We all know that too much fat can be unhealthy. Some fat is necessary for good health as it stores energy, creates heat in the body and provides the means to distribute vitamin A, vitamin D, vitamin K, and vitamin E. Saturated fats usually come from animals, in meat or butter, and is usually solid at room temperature. However, cocoa butter, and coconut oil are also high in saturated fat. Unsaturated fats usually come from vegetable sources, although there is a small amount in meat, and remain liquid at room temperature. Unsaturated fats have a lower melting point. All fats contain nine calories per gram and, therefore, should be limited for weight control. In order to maintain a healthy diet we must be aware of the different kinds of fat. There are two kinds of unsaturated fat.
Most polyunsaturated fats come from vegetable sources and remain liquid at room temperature. Corn oil, sunflower and safflower oil are examples. They can lower low-density lipoprotein LDL cholesterol levels and therefore are preferred over saturated fats. However they also lower high-density lipoproteins (HDL) levels. One type of polyunsaturated fat, omega-3 fatty acid, is found mostly in fatty coldwater seafood. Flaxseed, flaxseed oil, and walnuts are also good sources. Omega 3 fatty acids are natural blood thinners and naturally prevent blood clots; however, your body cannot synthesize these. We must get these nutrients from our food. They help prevent hardening of the arteries, protect the body against irregular heartbeats and lower blood pressure.
Monounsaturated fats are actually good for you. They actually lower LDL cholesterol levels and maintain HDL levels, protecting you against heart disease and stroke. Olive oil, canola oil, avocados, and nuts are examples. They prevent the build-up of plaque or fatty deposits in the arteries. Even monounsaturated fat contains calories. The American Heart Association recommends that you eat no more than 1/3 of your calories from fat for good nutrition.
Unfortunately, very few commercial products contain either polyunsaturated or monounsaturated fat, as they spoil very quickly. Unsaturated fats are often treated with hydrogen gas to form partially hydrogenated vegetable oil, or trans fat. Trans fats are cost effective for use in commercial food products as they stay fresh much longer than other fats. They are widely used in restaurants and ready-made products. Sadly they also cause plaque formation in the arteries. The medical community recommends avoiding trans fats or partially hydrogenated fat entirely.

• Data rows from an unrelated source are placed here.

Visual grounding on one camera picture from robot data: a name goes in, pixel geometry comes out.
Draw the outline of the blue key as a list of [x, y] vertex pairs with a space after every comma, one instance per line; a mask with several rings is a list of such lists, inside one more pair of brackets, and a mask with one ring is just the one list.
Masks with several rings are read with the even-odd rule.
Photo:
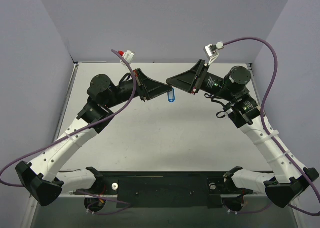
[[175, 89], [172, 88], [167, 92], [167, 99], [170, 103], [173, 103], [176, 100]]

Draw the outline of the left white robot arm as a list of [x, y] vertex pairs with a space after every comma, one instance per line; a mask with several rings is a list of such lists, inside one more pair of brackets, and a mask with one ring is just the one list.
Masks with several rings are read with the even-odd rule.
[[30, 162], [21, 161], [15, 167], [22, 185], [41, 206], [53, 203], [62, 193], [78, 189], [99, 193], [103, 181], [94, 168], [69, 172], [61, 172], [61, 168], [109, 125], [114, 117], [112, 107], [135, 97], [151, 100], [171, 90], [170, 85], [149, 78], [140, 68], [124, 75], [118, 85], [106, 74], [94, 76], [87, 90], [87, 103], [60, 137], [61, 142], [45, 149]]

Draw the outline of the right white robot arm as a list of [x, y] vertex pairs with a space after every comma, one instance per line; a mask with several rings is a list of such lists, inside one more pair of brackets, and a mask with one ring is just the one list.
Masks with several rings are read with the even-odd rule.
[[237, 166], [224, 174], [225, 190], [249, 189], [266, 194], [278, 207], [286, 207], [319, 178], [318, 171], [298, 161], [280, 140], [279, 132], [271, 128], [267, 117], [261, 115], [259, 104], [246, 87], [251, 80], [246, 67], [234, 66], [223, 78], [208, 69], [209, 65], [199, 60], [190, 70], [167, 78], [166, 82], [192, 94], [203, 90], [212, 101], [226, 100], [223, 116], [252, 141], [272, 169], [271, 173], [260, 173]]

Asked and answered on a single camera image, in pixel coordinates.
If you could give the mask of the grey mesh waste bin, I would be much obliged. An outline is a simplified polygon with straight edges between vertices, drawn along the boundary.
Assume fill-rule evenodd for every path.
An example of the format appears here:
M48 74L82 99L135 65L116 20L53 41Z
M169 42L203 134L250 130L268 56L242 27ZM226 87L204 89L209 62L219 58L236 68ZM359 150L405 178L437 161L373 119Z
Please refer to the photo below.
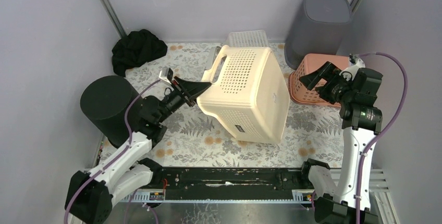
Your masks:
M285 61L296 70L310 53L335 55L352 24L348 0L302 0L285 40Z

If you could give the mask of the cream plastic storage basket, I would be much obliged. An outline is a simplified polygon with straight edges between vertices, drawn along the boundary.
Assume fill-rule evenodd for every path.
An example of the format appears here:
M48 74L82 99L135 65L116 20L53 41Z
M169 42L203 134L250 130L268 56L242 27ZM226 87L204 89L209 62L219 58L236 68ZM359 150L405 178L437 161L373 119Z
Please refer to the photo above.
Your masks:
M199 108L236 140L280 143L290 96L269 47L224 45L202 81L211 86L197 98Z

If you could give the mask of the white perforated plastic basket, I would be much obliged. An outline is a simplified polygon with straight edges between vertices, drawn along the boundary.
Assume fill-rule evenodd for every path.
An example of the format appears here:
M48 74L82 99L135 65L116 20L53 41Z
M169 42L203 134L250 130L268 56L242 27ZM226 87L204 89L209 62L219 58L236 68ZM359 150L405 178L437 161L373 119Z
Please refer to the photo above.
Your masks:
M230 47L269 47L264 30L230 32L224 44Z

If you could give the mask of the large black round bin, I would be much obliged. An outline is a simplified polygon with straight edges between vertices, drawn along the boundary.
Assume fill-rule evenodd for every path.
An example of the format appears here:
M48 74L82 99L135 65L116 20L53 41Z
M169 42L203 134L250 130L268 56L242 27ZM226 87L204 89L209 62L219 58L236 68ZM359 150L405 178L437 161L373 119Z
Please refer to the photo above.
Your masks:
M120 76L105 76L92 82L82 93L80 107L84 115L108 138L111 145L119 148L129 137L125 124L125 112L132 131L139 129L142 98L139 93Z

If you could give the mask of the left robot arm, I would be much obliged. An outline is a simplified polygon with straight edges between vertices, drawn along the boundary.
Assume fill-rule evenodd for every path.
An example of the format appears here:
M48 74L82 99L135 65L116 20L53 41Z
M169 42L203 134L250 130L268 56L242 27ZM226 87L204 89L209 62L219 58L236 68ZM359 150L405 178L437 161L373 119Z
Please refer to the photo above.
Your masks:
M129 86L126 95L112 95L117 85L128 85L118 76L100 78L90 84L80 103L92 110L99 101L93 93L103 97L103 117L92 121L105 134L119 137L117 151L103 163L88 172L78 171L70 180L66 198L64 223L75 216L85 223L103 223L113 207L141 186L155 188L162 180L161 173L137 160L148 153L164 136L163 121L182 105L193 106L197 98L210 86L210 82L192 82L178 77L166 77L171 92L158 99L142 97Z

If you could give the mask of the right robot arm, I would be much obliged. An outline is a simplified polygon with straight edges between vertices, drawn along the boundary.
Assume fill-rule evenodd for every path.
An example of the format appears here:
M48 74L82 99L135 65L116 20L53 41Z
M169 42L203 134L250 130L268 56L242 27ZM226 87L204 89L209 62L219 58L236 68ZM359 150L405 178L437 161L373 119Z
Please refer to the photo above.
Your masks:
M316 71L300 77L321 99L340 104L344 155L338 184L331 179L327 163L308 159L299 174L300 184L311 189L317 223L378 223L371 212L369 182L373 147L380 134L382 111L374 106L382 74L354 64L346 70L327 61Z

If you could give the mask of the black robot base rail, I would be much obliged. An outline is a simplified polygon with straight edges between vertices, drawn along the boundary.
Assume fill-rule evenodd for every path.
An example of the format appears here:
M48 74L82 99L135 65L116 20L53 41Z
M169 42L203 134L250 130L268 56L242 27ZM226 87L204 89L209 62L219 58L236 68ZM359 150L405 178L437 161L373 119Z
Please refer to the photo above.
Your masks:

Fat is a nutrient required for many functions in the body and has proven health benefits. Since we know the differences between the fats we must be aware of what we are eating on a regular basis. Read food labels and avoid all foods containing “hydrogenated” or “partially hydrogenated” fat as an ingredient. Unsaturated fats, in good quantities, are healthy, providing needed nutrients to our bodies. Some saturated fats are necessary, but should be limited. Partially hydrogenated, or trans fats, although made from unsaturated fats, are not healthy in any amount.